Producteurs: «Le potentiel est là, il est clair»

Par C.Da.

Producteur laitier, Bernard Bartholomé a démarré une collaboration dès 2013 avec La Cuisine des champs, structure spécialisée dans l’élaboration de repas pour les écoles et les crèches. Aujourd’hui, il travaille également avec le groupe Sodexo, par le biais duquel il livre des cantines d’entreprises et des homes notamment. Une clientèle pas tout à fait comme les autres. « Il faut avoir les capacités de production car ça représente un certain volume. Pour la Cuisine des champs, on fait en temps normal plusieurs milliers de yaourts par semaine. Il faut pouvoir les produire ! »

Autre spécificité de ce créneau : le prix. « Le challenge dans les collectivités, c’est d’arriver à proposer un prix abordable pour eux. En cantine d’entreprises, le budget est plus élevé, on peut donc se permettre de fournir plus de desserts comme des puddings, des riz au lait. Pour les cantines scolaires, c’est différent, car les écoles ont des budgets à respecter », observe l’agriculteur, à la tête de la Ferme du Tambourin.

Les collectivités représentent aujourd’hui 10 % de son chiffre d’affaires, un débouché important qui ne semble pas près de s’épuiser. « Il y a un potentiel qui est là, qui est clair. D’autant qu’il y a une volonté chez nos différents clients d’agrandir leur collaboration. Les choses devraient également avancer à partir du moment où on sera bio, en mars 2021 ».

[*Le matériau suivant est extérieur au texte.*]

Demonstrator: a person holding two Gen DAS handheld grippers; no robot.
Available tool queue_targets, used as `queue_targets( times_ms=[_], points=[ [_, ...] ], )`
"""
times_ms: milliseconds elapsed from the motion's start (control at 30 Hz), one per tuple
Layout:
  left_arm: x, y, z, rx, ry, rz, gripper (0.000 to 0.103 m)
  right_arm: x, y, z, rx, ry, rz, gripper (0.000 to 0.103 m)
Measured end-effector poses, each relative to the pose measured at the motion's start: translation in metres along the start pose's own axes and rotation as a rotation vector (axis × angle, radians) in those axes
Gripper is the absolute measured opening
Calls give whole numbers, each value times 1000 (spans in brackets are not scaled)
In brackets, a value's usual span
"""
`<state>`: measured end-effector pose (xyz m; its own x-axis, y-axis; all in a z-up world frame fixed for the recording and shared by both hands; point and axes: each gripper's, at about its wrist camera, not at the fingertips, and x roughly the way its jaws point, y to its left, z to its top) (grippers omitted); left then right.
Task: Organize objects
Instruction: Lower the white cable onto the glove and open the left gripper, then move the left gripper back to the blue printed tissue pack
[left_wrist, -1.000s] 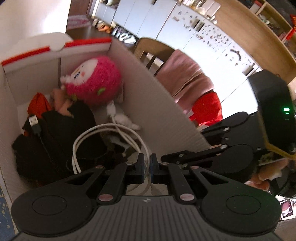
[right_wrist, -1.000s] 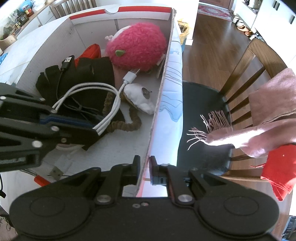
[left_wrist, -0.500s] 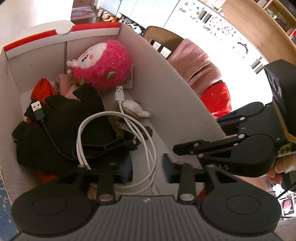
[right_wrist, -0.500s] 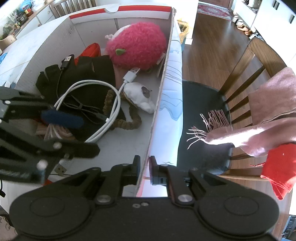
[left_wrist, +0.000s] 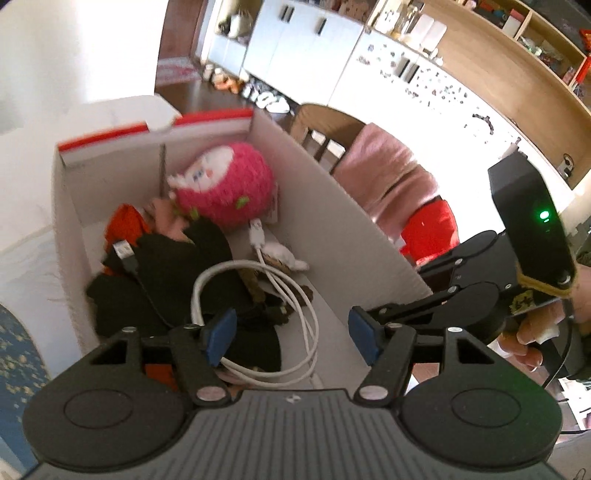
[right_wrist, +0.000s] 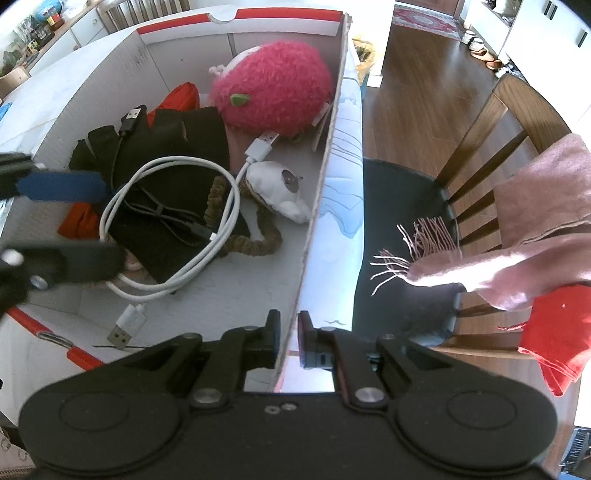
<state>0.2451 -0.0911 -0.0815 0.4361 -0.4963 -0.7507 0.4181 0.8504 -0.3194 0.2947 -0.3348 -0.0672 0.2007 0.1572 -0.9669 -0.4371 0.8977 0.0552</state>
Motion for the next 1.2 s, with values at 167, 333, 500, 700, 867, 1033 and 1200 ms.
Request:
queue_targets(
  times_ms=[167, 333, 500, 700, 867, 1033, 1200],
  points=[
    [-24, -1, -1, 31, -70, 33, 66, 0, 1, -1, 2, 1, -2, 8],
    [-50, 4, -5, 28, -141, 75, 67, 0, 2, 0, 0, 3, -7, 8],
    [-72, 8, -10, 54, -211, 133, 70, 0, 3, 1, -7, 8, -15, 8],
    [-89, 18, -21, 45, -241, 158, 78, -1, 6, 2, -15, 8, -26, 8],
    [-102, 29, -33, 27, -255, 183, 87, -3, 7, 4, -15, 9, -32, 8],
    [-114, 54, -49, -50, -282, 222, 103, -4, 10, 4, -18, 14, -43, 8],
    [-130, 85, -66, -145, -307, 286, 103, -5, 13, 6, -16, 19, -57, 8]
  ],
)
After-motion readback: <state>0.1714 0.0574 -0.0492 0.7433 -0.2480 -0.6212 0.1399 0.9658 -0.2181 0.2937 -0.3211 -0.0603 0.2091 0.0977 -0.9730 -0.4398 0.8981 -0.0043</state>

Philippe Carré est lui aussi confiant. Grâce à son hectare et demi de cultures, il fournit depuis quatre ans la cuisine d’un CPAS et quelques écoles de la province du Hainaut en légumes bio. « On n’arrête pas ! », se réjouit ce maraîcher, pour qui les cuisines collectives représentent également 10 % des revenus annuels. « Pour nous, c’est une grosse opportunité. Et c’est facile. On livre en vrac, on est sûr durant l’année d’écouler une grosse partie de la production. On sait que certains confrères ont peur des cahiers des charges, mais pour nous, ce ne sont que des avantages », assure le créateur des Folies maraîchères.

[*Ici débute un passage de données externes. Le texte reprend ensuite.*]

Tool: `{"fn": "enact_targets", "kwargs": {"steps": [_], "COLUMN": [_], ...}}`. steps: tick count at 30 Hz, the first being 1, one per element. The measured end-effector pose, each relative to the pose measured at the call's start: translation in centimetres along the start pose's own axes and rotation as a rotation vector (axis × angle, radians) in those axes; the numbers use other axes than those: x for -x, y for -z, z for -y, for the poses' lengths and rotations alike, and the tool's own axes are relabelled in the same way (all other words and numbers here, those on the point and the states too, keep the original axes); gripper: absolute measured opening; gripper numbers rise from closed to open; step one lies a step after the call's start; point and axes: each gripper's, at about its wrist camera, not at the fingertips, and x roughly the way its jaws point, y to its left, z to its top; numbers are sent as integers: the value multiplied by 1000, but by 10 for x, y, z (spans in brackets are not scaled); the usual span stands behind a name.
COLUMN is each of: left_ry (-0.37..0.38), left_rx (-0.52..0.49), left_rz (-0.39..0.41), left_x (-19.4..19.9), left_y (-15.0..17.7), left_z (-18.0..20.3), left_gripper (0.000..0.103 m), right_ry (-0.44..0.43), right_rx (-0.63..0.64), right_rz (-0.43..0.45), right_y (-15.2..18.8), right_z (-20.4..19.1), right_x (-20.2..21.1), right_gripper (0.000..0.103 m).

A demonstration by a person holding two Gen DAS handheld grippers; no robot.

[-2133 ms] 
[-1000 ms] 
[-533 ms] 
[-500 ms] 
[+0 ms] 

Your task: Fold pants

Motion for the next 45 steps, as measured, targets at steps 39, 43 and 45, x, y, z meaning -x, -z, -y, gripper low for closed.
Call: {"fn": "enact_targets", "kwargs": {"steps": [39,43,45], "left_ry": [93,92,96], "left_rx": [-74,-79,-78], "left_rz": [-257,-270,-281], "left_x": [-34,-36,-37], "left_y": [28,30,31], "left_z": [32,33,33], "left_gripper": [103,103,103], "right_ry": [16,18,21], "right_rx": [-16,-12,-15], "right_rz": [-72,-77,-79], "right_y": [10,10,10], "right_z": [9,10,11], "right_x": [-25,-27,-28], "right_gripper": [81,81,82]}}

Un pacte vert pour la moitié des repas wallons

Par C.Da.

Aujourd’hui, 70 % des cantines collectives wallonnes sont en gestion autonome et 29 % sont alimentées par des sociétés de catering, type Sodexo, ISS ou Compass. Où en est-on par rapport à la durabilité des repas servis ? Difficile à dire. Quelques éléments tout de même. La Région a lancé début 2019 le projet « Green deal cantines durables ». Les signataires de ce pacte sont tenus de respecter un cahier des charges et s’engagent à travailler sur six axes, comme les produits locaux et de saison, le respect du bien-être animal, la réduction du gaspillage alimentaire, etc. Les services publics wallons les aident à atteindre leurs objectifs. Aujourd’hui, 500 cantines, facilitateurs ou autorités publiques ont signé le green deal, ce qui représente environ 120.000 repas sur les 200.000 servis chaque jour dans le sud du pays. Plus de la moitié donc.

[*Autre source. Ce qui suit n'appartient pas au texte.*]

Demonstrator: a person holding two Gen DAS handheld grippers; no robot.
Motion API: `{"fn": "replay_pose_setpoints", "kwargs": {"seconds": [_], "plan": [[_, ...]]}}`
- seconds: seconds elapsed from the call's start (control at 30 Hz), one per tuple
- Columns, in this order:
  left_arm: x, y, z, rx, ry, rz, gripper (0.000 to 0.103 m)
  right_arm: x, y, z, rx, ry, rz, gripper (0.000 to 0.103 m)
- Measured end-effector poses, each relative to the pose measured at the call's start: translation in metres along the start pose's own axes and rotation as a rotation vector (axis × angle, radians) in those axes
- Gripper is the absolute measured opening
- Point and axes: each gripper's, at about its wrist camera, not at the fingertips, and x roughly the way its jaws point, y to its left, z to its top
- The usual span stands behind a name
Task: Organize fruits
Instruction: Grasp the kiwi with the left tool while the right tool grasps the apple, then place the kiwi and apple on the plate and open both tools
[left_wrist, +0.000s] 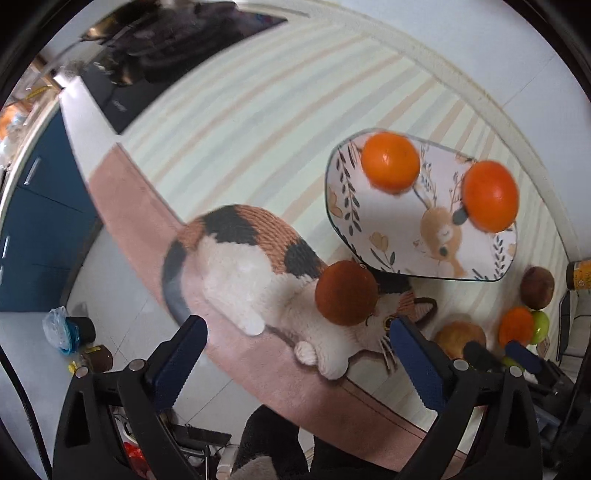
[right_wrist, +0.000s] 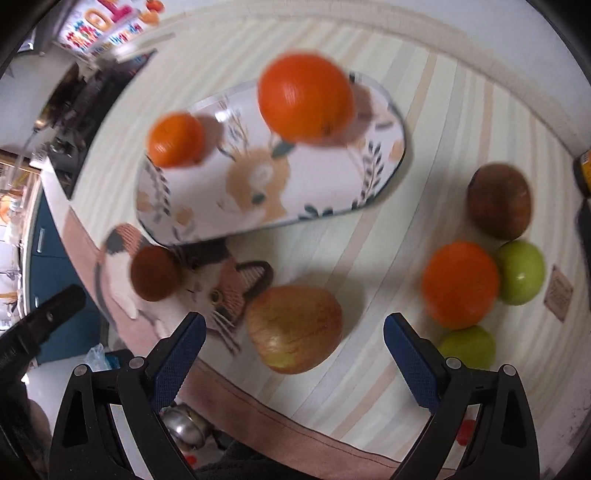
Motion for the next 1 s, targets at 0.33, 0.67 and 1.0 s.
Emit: {"fn": "replay_pose_setpoints", "kwargs": {"seconds": [0.33, 0.67, 1.0], "plan": [[0.063, -0.034, 0.014, 0.166, 0.121, -0.010, 0.101, 0.036, 0.004, -0.003, -0.023, 0.061, -0.020, 0.098], [0.073, -0.046, 0.005, 0.204, 0.106, -0.016, 0.051, 0.054, 0.009, -0.003, -0.040, 0.105, -0.007, 0.074], [0.056, -0.033, -0.032, 0.127, 0.132, -0.097, 0.050, 0.050, 0.006, -0.013, -0.040, 0.089, 0.020, 0.073]]}}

« Après un an seulement, il est compliqué de dire où en sont les cantines suivies. Par contre, on voit très bien qu’il y a vraiment cette volonté d’aller vers plus de local et de bio », constate Emilie Rioda, la coordinatrice du projet. Autres chiffres révélateurs de la tendance, ceux du leader de la restauration sous-traitée en Wallonie, Sodexo, signataire du green deal : 55 % de l’approvisionnement alimentaire du groupe est d’origine belge, un pourcentage qui doit monter à 70 % en 2022.